WORK ITEM: Within the data below, count the lines that include the word "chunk". Provide the number and nothing further.

DATA FOR PROCESSING:
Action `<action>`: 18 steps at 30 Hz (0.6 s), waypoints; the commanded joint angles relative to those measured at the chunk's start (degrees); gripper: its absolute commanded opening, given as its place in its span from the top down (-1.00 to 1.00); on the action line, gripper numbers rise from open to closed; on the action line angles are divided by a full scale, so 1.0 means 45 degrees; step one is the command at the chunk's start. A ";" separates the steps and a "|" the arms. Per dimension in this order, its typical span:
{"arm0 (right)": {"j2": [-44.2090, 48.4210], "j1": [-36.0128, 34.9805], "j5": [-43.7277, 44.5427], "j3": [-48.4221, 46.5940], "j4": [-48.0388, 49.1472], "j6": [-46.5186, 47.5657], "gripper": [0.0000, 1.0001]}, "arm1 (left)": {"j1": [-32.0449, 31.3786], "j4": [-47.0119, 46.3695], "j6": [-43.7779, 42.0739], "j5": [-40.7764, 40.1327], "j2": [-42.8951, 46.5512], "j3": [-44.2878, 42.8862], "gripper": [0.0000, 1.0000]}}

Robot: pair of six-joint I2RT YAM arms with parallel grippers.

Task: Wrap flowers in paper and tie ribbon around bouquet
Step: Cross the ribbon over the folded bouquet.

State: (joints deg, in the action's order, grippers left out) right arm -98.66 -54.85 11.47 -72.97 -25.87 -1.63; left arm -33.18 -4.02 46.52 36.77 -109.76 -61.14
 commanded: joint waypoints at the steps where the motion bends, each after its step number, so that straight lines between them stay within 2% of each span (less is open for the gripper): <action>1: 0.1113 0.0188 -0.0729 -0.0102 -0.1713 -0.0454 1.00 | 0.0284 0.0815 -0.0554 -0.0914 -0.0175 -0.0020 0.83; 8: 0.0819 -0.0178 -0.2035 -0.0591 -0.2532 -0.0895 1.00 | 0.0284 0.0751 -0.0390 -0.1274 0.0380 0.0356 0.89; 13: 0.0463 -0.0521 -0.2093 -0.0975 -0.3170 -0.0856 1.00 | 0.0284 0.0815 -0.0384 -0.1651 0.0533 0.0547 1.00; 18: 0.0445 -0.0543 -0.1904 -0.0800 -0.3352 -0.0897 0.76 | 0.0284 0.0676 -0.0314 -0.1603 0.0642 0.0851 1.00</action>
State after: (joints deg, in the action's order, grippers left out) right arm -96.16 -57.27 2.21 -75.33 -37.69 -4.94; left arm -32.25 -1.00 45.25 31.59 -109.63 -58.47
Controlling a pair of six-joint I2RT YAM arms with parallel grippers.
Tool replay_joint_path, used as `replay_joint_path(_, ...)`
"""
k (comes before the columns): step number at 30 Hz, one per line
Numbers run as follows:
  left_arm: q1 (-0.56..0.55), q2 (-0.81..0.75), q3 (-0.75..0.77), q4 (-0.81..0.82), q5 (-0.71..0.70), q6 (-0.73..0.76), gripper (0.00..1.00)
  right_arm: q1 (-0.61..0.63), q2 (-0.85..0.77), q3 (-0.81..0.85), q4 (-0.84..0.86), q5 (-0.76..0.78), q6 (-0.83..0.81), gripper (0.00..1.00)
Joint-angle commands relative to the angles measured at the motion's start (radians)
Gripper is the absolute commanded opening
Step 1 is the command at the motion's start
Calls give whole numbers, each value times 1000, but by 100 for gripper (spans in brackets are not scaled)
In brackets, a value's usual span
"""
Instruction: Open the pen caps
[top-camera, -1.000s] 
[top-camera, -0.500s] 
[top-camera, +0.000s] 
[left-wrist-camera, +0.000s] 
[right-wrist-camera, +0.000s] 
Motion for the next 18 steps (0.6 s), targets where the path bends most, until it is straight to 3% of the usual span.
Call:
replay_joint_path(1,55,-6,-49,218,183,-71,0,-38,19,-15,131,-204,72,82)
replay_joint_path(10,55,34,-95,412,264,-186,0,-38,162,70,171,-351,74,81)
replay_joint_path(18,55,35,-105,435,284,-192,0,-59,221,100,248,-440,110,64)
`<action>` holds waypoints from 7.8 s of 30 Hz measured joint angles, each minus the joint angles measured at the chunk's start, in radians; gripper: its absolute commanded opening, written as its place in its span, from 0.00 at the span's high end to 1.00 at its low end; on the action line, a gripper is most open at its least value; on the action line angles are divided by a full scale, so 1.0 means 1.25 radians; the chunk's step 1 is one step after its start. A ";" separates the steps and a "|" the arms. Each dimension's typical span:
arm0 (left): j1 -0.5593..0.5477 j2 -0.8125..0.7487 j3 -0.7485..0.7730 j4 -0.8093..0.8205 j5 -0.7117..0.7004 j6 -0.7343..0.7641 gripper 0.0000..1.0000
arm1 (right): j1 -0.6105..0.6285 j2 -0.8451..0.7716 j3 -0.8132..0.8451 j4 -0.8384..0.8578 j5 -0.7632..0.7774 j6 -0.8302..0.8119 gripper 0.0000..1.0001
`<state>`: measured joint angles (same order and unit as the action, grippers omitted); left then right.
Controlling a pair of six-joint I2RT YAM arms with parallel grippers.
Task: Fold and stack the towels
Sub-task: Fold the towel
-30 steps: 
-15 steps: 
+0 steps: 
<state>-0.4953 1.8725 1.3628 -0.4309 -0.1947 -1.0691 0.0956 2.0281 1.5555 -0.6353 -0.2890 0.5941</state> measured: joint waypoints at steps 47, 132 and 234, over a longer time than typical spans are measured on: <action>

OUTPUT OF THE EXERCISE: 2